Antes de mais é importante frisar que esta interessantíssima peça de Tom Stoppard se integra num movimento cada vez mais notório de regresso aos anos finais da década de 60 como era mítica que podia ter aberto a porta a tudo aquilo que "a esquerda" gostava de ter alcançado (ver o blog da minha amiga Joana). Como alguém que tivesse escolhido a alternativa errada numa bifurcação e, muitos quilómetros depois, resolvesse voltar para trás para poder optar correctamente.
Este retorno ao passado, mais do que a preservação de uma memória respeitável que pensa ser, é um sinal da falta de perspectivas à esquerda. O texto da peça ilustra aliás muito bem a crise em que a esquerda actual se encontra.

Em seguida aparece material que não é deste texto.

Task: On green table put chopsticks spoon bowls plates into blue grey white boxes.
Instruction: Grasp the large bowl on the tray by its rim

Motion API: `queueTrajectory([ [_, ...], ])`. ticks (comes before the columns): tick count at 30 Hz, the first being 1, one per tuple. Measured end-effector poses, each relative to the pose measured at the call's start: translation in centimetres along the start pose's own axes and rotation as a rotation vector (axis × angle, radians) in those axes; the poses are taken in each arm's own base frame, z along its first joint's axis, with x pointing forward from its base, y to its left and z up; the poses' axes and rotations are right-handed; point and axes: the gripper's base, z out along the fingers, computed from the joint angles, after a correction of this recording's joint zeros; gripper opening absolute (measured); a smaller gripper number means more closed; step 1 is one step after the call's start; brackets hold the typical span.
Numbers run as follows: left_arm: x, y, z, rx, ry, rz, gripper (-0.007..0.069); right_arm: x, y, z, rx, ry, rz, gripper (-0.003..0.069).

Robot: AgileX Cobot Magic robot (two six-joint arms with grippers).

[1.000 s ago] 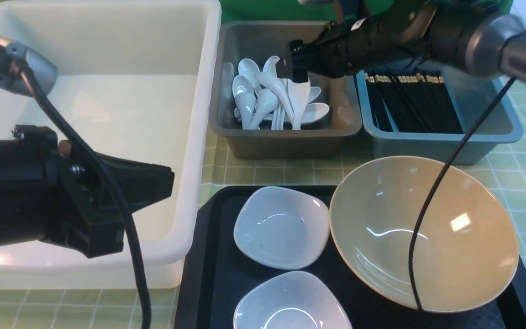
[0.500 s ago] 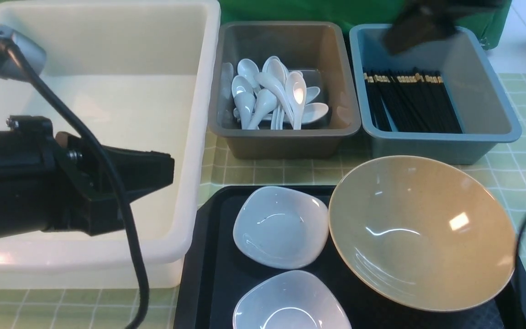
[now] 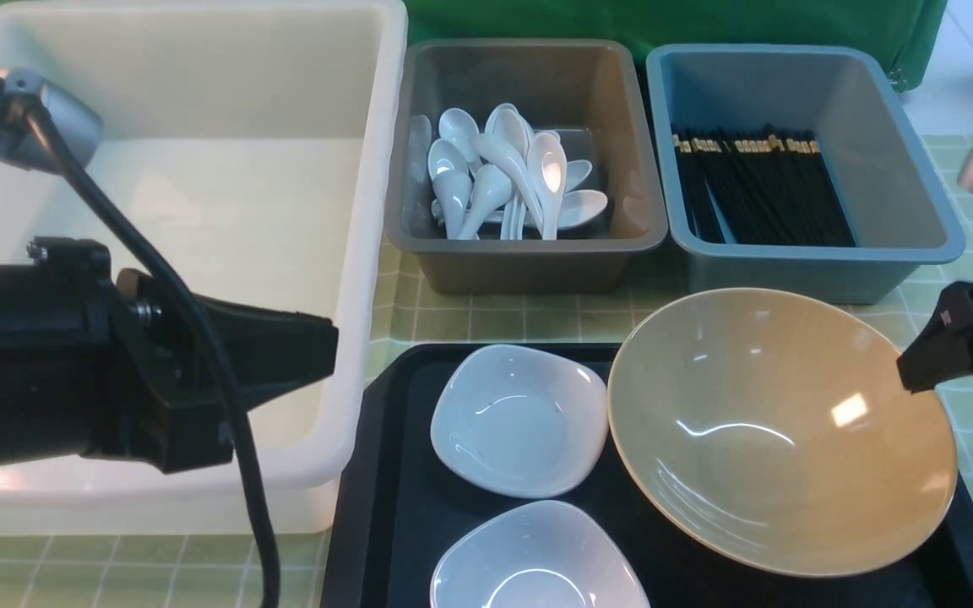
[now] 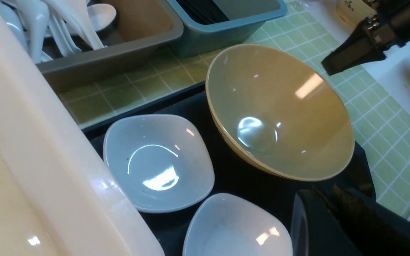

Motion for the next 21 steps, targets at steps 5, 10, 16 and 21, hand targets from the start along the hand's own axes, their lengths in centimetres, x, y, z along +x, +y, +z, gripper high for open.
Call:
queueTrajectory([
  [5,0.0,0.0,0.0,0.001,0.001,0.002,0.0039,-0.6,-1.8,1.8,-0.034,0.004,0.029,0.0574],
  [10,0.0,0.0,0.0,0.003,0.004,0.005,0.0039,-0.8,-2.5,4.1,-0.088,0.055,0.026,0.0547],
  [16,0.0,0.0,0.0,0.003,0.004,0.002,0.0039,-0.9,-2.6,5.5,-0.156,0.086,0.007,0.0307],
  [21,0.1,0.0,0.0,0.004,0.007,0.002,0.0039,-0.8,-2.6,5.7,-0.165,0.102,-0.001,0.0059],
])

Ao longo das cenas que decorrem no meio académico, intelectual e politizado, é patente a confusão permanente entre os vários níveis de problemas que afligem os personagens: as questões teóricas da transição do capitalismo para o socialismo, as pulsões libertárias e de luta contra a opressão, os dramas pessoais e as modas comportamentais e de "life style". Neste novelo é realmente difícil encontrar um nexo. Cada um dos níveis tem significados muito diferentes e a sua abordagem "ao molho" não ajuda nada a sua compreensão. Vejamos porquê:
Em termos marxistas a transição para um modo de produção socialista, se e quando se verificar, é um processo longo de transformação das tecnologias da produção, das relações sociais e dos comportamentos individuais. Os modos de produção não se subordinam a tipos específicos de regime ou de sistema político; como se sabe o capitalismo vigente funciona tanto em democracias como em estados opressivos ou confessionais, em regiões dominadas por monarquias ou por senhores da guerra e mesmo em estados que se dizem de inspiração socialista.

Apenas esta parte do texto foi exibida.